*Task brief*: Print the data exactly. Omit the pictures.

[[ Given material open ]]

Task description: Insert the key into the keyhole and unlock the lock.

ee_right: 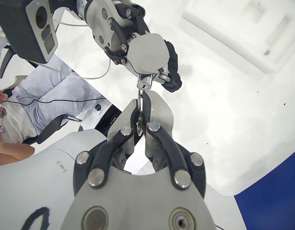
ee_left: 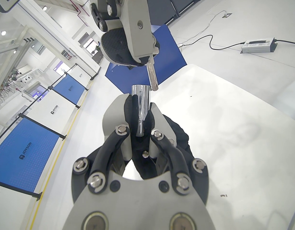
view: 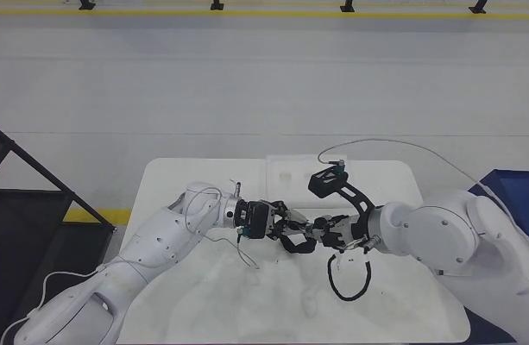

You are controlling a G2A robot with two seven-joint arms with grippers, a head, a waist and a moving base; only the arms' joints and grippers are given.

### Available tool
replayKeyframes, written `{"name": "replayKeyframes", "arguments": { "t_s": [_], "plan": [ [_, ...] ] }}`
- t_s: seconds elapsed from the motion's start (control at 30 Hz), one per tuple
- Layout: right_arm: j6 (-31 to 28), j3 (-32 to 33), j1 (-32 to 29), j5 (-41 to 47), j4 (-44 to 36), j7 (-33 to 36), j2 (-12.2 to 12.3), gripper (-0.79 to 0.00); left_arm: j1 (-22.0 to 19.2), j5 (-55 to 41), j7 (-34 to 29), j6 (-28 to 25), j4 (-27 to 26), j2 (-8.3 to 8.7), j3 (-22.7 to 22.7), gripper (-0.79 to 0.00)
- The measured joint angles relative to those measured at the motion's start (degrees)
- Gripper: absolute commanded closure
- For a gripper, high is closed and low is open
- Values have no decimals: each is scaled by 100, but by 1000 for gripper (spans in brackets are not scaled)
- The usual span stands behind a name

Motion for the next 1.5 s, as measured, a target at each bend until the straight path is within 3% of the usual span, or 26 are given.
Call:
{"name": "replayKeyframes", "arguments": {
  "t_s": [0.57, 1.5],
  "plan": [
    [91, 235, -102, -49, -163, -91, 93, 0, 0, -155, -61, -38, 186, -36, 45, 0],
    [173, 42, -59, -286, -121, -172, 72, 0, -40, -266, -8, -189, 208, -75, 140, 0]
  ]
}}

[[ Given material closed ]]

*Solution for this exercise*:
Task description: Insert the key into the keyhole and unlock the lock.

ee_right: 
ee_left: 
view: 

You are controlling a G2A robot with two seven-joint arms with grippers, a head, a waist and a moving base; only the arms' joints and grippers are given.

### Available tool
replayKeyframes, written `{"name": "replayKeyframes", "arguments": { "t_s": [_], "plan": [ [_, ...] ] }}`
- t_s: seconds elapsed from the motion's start (control at 30 Hz), one per tuple
- Layout: right_arm: j6 (-31 to 28), j3 (-32 to 33), j1 (-32 to 29), j5 (-41 to 47), j4 (-44 to 36), j7 (-33 to 36), j2 (-12.2 to 12.3), gripper (-0.79 to 0.00); left_arm: j1 (-22.0 to 19.2), j5 (-55 to 41), j7 (-34 to 29), j6 (-28 to 25), j4 (-27 to 26), j2 (-8.3 to 8.7), j3 (-22.7 to 22.7), gripper (-0.79 to 0.00)
- The measured joint angles relative to those measured at the motion's start (degrees)
- Gripper: absolute commanded closure
- For a gripper, high is closed and low is open
- Values have no decimals: each is scaled by 100, but by 1000 for gripper (spans in brackets are not scaled)
- The usual span stands behind a name

Motion for the next 1.5 s, as measured, a target at each bend until the straight path is within 3% of the usual span, or 26 are given.
Call:
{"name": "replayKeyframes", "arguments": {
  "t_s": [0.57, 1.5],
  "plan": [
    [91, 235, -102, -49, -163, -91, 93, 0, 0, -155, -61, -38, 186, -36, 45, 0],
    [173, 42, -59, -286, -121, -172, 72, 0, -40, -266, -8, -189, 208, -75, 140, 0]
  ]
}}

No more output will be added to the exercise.